* Description of the task
When you reach the line containing "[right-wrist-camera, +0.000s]" in the records below, start copying exactly, and stop once you have copied the line containing "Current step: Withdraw".

[Records contained in a dataset]
• • • • • • •
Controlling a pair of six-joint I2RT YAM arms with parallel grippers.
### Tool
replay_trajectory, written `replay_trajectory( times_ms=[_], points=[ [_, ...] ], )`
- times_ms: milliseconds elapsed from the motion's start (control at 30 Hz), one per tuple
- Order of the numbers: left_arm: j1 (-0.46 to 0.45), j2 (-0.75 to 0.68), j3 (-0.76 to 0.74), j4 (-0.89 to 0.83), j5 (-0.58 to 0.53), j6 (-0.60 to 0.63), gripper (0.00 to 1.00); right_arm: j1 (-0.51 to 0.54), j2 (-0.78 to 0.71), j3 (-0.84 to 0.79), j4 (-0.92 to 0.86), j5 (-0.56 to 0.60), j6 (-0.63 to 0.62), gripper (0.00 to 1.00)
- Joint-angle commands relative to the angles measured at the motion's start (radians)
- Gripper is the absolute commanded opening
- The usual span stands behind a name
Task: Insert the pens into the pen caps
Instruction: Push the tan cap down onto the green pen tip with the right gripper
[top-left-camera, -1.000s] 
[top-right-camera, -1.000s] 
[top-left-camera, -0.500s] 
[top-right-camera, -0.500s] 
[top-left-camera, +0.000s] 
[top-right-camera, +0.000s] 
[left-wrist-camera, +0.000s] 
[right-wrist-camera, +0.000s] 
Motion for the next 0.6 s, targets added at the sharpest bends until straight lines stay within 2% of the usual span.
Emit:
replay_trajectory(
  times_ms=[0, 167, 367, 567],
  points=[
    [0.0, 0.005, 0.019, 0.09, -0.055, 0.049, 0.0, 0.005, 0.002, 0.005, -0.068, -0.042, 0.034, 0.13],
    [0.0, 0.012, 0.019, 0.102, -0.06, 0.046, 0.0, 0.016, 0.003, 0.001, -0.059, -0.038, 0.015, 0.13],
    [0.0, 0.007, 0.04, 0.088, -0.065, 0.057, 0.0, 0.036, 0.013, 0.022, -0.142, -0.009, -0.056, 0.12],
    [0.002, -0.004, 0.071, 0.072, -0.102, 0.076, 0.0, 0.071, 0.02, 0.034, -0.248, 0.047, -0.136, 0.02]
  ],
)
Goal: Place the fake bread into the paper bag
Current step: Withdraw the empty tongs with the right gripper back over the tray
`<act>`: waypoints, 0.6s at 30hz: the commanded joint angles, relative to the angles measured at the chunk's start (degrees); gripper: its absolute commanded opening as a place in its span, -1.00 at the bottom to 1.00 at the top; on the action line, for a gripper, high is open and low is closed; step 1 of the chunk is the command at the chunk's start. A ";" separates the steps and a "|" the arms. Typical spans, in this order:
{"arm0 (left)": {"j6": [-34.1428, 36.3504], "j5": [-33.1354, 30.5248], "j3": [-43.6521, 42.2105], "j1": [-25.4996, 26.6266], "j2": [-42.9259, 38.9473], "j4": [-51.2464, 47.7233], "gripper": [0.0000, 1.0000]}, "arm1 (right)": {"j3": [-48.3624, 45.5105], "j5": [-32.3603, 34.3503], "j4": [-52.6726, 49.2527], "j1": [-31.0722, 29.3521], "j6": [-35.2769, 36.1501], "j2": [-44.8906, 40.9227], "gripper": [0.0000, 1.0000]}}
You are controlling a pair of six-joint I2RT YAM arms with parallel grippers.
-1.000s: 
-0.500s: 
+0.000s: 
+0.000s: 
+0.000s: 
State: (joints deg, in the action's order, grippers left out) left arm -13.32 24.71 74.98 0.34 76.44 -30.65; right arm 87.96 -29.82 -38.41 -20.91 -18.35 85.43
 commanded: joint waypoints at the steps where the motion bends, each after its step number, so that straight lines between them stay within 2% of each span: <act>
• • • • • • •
* Answer section
[right-wrist-camera, +0.000s] 
Motion for the next 0.6 s, targets added at the sharpest bends until straight lines stay within 2% of the usual span.
Emit:
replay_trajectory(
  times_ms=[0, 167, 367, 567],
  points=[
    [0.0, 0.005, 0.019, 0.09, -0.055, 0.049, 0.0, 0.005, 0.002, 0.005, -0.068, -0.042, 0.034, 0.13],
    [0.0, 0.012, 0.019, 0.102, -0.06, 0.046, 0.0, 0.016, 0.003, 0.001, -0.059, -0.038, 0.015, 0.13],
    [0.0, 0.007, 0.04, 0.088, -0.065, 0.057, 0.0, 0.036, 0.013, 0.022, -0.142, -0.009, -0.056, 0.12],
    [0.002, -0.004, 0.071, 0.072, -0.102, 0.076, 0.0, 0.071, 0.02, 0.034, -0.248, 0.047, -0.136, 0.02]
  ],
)
Goal: Place the fake bread into the paper bag
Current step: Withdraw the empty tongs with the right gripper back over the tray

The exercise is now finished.